Une modification substantielle de la permanence des soins a été obtenue par les médecins après leur longue grève des gardes de l'hiver 2002. Les généralistes avaient obtenu, outre le relèvement à 20 euros du tarif de leurs consultations, la suppression de l'obligation de participer au service de garde entre 20 heures et 8 heures, prévue par le code de déontologie médicale.
Le décret du 15 septembre 2003 stipulait que "les médecins participent à la permanence des soins sur la base du volontariat" (article R733). En 2015, un rapport de la Commission des Affaires sociales de l’Assemblée nationale (rapport corédigé par Catherine Lemorton et Jean-Pierre Door) soulignait l’érosion du volontariat des médecins généralistes pour participer à la permanence des soins et les premiers effets perceptibles s’agissant du recours aux services d’urgence.

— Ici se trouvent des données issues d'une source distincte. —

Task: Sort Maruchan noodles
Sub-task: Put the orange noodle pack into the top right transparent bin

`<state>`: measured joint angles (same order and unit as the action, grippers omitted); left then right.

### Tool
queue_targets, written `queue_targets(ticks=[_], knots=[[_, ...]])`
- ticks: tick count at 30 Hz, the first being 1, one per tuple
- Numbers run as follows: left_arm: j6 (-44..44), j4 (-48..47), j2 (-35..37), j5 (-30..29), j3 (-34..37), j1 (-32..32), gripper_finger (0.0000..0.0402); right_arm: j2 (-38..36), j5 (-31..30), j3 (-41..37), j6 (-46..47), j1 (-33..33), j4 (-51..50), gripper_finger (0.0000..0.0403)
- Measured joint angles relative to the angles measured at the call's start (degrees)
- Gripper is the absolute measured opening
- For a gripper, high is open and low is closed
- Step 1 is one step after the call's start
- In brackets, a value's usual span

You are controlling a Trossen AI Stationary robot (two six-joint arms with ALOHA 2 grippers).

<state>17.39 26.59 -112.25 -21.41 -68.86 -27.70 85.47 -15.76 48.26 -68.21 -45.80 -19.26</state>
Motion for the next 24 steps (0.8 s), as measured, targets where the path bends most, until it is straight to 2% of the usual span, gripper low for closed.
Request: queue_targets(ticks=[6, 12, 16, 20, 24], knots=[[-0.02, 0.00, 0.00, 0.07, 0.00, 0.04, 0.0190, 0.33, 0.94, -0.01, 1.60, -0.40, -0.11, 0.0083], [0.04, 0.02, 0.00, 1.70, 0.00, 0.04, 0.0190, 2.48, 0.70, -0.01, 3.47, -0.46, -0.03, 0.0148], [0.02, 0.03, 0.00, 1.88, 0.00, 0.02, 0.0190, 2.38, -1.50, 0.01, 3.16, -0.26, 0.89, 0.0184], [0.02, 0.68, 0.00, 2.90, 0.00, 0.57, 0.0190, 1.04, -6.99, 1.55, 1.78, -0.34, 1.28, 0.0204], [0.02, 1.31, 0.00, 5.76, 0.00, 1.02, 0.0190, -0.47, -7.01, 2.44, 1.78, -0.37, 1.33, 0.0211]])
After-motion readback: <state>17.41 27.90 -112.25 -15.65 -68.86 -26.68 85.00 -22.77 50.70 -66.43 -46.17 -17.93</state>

Comme toujours dans ce type de rapport, la vérité était édulcorée. En réalité, les médecins qui ont démarré leur activité après cette réforme n’ont dans leur écrasante majorité jamais participé à la permanence des soins sur une base volontaire ; il est même vraisemblable que nombre d’entre eux ne savent même pas de quoi il s’agit. Cette génération de médecins post-35 heures est beaucoup plus soucieuse de sa qualité de vie que les précédentes et peu encline à subir des horaires harassants. Martine Aubry avait reconnu que si elle avait ne fût-ce qu’envisagé que le personnel soignant puisse revendiquer les 35 heures, elle n’aurait jamais milité pour cette loi…Elle avait raison, sa loi a déstabilisé le système de santé pour des décennies, y compris dans son volet de médecine libérale.
La conjugaison de la réforme de la permanence des soins et du choc de générations dans le corps médical explique en grande partie l’inexorable descente aux enfers des urgences. Chaque année, il y a moins de médecins libéraux volontaires pour effectuer ce travail de triage sans lequel un système urgentiste ne peut pas fonctionner normalement. D’autres raisons sur lesquelles je reviendrai aggravent les choses mais le péché originel est là.
Étonnamment, personne n’en parle, le sujet est tabou et visiblement effacé de la mémoire collective (personne autour de moi, y compris de bons connaisseurs du système, ne se souvenait même de l’existence d’une permanence des soins en ville lors d’un micro-trottoir que j’ai fait récemment). Pourquoi ce tabou ? Sans doute parce qu’au pays des 35 heures, on considère comme légitime de ne pas avoir de contraintes horaires. Sauf dans les services d’urgence, considérés comme taillables et corvéables à merci. D’où le malaise actuel et la colère légitime d’urgentistes qui n’en peuvent plus d’être les forçats d’un système de santé malade et dévoyé.